TASK PROMPT – Look through the records below for the line with "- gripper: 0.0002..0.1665". Return that line and each one after it up to and including the line with "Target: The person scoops", exactly.

(Data items)
-*-*-

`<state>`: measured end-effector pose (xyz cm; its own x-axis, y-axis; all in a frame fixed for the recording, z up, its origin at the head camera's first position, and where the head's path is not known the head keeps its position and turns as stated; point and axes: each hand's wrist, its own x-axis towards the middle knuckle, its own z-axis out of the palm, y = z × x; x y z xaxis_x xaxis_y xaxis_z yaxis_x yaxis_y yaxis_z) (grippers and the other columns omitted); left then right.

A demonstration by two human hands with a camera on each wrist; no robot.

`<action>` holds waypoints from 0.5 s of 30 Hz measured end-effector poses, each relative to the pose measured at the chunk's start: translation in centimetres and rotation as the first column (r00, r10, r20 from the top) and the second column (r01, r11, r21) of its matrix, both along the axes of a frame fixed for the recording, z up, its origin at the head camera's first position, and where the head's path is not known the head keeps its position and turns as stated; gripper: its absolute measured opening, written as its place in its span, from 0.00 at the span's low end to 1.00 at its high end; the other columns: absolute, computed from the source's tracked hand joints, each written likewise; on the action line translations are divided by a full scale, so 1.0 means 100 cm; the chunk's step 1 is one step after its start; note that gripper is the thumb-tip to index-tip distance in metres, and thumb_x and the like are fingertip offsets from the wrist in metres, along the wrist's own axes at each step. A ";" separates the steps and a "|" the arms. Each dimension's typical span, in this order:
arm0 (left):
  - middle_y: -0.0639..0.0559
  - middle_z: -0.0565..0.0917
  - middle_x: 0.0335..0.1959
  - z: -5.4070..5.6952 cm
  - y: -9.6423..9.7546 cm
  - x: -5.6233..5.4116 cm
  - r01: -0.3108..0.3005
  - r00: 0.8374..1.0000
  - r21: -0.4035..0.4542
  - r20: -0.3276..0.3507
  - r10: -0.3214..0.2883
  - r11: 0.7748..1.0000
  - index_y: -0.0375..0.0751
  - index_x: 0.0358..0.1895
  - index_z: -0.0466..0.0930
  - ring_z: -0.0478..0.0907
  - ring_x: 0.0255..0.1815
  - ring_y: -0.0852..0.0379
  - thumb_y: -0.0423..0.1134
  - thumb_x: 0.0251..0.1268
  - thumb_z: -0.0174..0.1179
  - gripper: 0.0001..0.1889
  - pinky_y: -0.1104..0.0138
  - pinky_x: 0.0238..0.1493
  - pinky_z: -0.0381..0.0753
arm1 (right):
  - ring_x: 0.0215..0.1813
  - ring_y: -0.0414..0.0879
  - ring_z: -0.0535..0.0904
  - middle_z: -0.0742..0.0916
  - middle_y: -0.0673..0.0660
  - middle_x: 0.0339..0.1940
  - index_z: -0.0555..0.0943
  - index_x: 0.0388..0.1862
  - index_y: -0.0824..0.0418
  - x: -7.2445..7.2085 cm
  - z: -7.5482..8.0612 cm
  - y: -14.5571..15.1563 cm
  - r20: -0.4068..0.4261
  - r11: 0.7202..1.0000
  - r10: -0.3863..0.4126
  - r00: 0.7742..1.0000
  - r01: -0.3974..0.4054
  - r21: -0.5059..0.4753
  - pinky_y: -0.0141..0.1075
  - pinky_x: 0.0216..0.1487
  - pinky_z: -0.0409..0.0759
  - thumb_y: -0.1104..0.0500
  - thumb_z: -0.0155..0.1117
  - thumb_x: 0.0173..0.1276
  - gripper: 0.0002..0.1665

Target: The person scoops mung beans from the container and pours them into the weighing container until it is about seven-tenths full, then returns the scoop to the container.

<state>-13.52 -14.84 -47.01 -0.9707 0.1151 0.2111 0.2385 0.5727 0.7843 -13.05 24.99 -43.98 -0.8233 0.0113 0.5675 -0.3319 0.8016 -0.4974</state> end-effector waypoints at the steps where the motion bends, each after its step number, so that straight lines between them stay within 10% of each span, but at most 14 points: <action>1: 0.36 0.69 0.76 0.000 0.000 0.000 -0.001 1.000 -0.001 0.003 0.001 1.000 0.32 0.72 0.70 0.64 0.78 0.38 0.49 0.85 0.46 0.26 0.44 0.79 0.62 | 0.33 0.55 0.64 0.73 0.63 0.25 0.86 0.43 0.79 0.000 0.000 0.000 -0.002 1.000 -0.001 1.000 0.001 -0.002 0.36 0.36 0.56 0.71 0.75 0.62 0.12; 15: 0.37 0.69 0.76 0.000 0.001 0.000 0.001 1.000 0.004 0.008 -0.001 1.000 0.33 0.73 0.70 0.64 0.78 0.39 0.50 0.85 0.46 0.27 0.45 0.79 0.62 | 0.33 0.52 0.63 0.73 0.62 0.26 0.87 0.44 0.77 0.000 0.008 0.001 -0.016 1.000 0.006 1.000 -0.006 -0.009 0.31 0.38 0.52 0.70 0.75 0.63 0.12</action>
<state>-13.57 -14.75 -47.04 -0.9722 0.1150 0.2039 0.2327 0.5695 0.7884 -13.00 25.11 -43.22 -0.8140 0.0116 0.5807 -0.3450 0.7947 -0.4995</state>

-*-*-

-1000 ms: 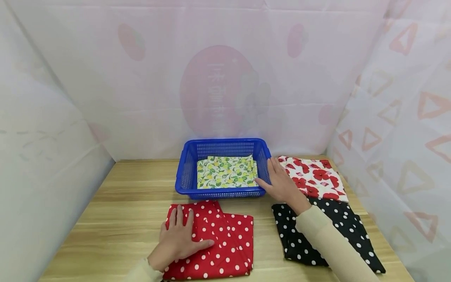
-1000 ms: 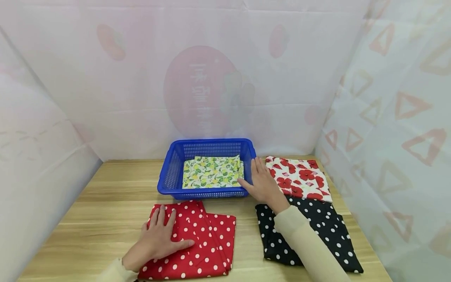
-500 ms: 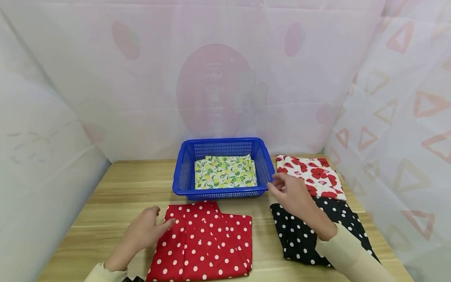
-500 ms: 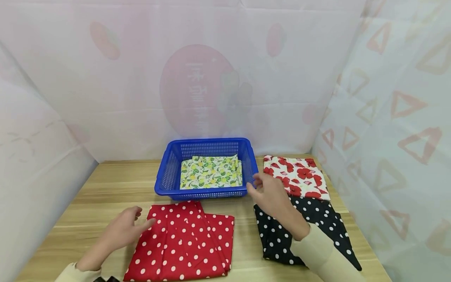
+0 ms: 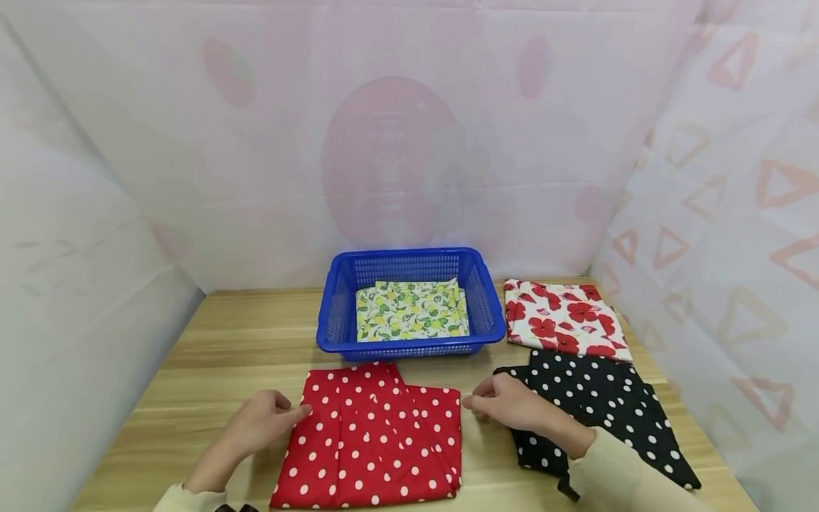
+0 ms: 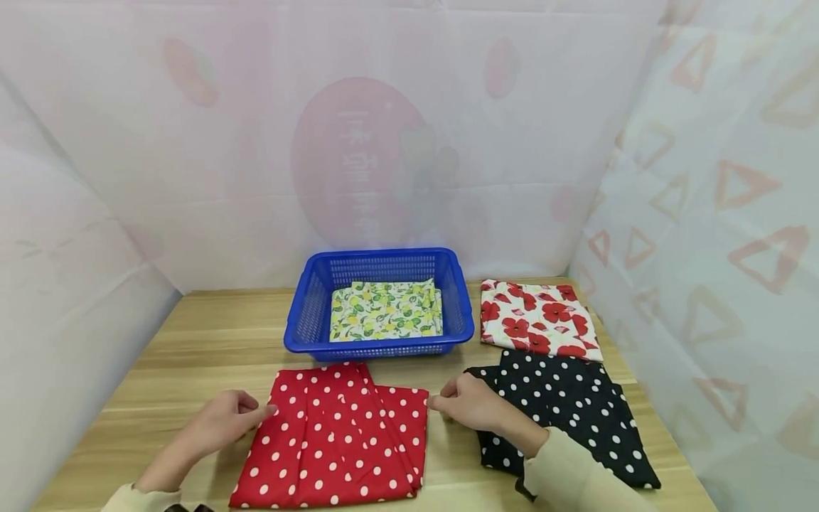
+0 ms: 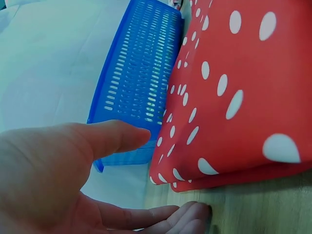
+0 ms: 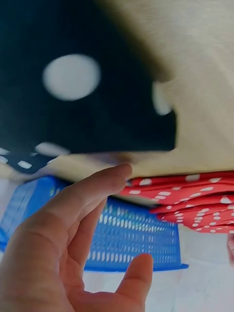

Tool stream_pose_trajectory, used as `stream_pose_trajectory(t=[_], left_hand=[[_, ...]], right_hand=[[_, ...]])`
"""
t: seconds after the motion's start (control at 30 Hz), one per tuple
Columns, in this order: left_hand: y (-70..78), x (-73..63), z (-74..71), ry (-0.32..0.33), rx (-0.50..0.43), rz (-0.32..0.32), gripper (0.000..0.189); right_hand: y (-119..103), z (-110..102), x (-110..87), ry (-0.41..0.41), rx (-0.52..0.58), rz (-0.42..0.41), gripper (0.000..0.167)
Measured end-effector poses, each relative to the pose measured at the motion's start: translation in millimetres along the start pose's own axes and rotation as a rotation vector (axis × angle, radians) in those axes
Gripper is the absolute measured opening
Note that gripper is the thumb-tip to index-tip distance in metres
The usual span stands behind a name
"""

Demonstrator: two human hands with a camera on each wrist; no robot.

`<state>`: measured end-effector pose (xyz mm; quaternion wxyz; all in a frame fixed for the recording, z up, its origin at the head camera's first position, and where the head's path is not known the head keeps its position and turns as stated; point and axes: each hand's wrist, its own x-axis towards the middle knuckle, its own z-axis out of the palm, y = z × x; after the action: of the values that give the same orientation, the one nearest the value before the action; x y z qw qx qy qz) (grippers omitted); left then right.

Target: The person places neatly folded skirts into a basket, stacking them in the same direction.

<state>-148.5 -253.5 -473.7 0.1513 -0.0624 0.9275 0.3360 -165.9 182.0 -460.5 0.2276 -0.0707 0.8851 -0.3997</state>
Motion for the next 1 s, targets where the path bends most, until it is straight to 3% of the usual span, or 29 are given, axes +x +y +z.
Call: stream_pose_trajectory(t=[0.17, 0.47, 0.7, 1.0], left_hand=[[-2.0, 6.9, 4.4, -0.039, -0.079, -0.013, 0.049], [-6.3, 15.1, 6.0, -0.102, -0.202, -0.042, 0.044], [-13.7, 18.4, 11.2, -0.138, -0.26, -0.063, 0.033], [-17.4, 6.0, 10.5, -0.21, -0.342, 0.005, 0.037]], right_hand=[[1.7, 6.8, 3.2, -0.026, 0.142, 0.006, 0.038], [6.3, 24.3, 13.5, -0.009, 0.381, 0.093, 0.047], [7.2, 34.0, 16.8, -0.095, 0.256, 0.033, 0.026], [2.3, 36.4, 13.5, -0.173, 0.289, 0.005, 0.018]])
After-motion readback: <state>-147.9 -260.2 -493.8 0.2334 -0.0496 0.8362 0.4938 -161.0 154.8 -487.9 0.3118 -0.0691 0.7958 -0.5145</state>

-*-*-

TASK ANSWER –
  - gripper: 0.0002..0.1665

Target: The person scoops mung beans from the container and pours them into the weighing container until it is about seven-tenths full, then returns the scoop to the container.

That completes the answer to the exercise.